#### What is expected:
What is needed is a copy of each line in the listing that contains "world".

Exercise data Block Start

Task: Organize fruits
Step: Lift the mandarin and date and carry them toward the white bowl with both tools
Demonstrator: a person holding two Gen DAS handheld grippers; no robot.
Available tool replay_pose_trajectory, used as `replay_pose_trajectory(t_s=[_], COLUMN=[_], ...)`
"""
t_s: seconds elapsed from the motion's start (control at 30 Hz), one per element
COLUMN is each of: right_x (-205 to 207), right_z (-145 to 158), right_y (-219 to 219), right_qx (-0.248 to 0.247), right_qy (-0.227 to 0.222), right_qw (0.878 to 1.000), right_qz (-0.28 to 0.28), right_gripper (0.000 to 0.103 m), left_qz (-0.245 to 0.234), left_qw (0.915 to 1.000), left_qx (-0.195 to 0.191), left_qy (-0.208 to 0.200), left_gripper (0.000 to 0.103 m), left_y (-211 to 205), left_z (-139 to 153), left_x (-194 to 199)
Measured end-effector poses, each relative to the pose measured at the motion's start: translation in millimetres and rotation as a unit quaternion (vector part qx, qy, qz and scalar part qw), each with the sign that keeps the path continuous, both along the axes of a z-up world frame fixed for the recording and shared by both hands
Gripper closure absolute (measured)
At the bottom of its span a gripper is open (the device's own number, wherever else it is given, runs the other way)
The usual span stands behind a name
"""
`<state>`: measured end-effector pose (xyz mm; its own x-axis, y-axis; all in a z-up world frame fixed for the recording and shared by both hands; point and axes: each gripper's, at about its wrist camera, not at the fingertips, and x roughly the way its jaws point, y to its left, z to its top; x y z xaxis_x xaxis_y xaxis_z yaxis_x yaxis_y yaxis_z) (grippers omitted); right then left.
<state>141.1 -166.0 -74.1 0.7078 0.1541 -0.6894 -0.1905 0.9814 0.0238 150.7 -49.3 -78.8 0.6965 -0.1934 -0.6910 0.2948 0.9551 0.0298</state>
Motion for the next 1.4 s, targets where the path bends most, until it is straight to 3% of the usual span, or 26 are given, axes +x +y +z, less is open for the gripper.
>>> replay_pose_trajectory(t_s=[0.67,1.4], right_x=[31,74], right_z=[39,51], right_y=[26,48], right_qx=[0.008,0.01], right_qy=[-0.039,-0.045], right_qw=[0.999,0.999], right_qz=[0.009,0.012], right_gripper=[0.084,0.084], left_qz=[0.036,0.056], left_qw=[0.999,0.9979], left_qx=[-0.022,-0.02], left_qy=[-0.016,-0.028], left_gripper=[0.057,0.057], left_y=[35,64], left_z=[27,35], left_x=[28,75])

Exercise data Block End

#### Response:
Measured end-effector poses, each relative to the pose measured at the motion's start: translation in millimetres and rotation as a unit quaternion (vector part qx, qy, qz and scalar part qw), each with the sign that keeps the path continuous, both along the axes of a z-up world frame fixed for the recording and shared by both hands
`<state>`: measured end-effector pose (xyz mm; its own x-axis, y-axis; all in a z-up world frame fixed for the recording and shared by both hands; point and axes: each gripper's, at about its wrist camera, not at the fingertips, and x roughly the way its jaws point, y to its left, z to its top; x y z xaxis_x xaxis_y xaxis_z yaxis_x yaxis_y yaxis_z) (grippers omitted); right then left.

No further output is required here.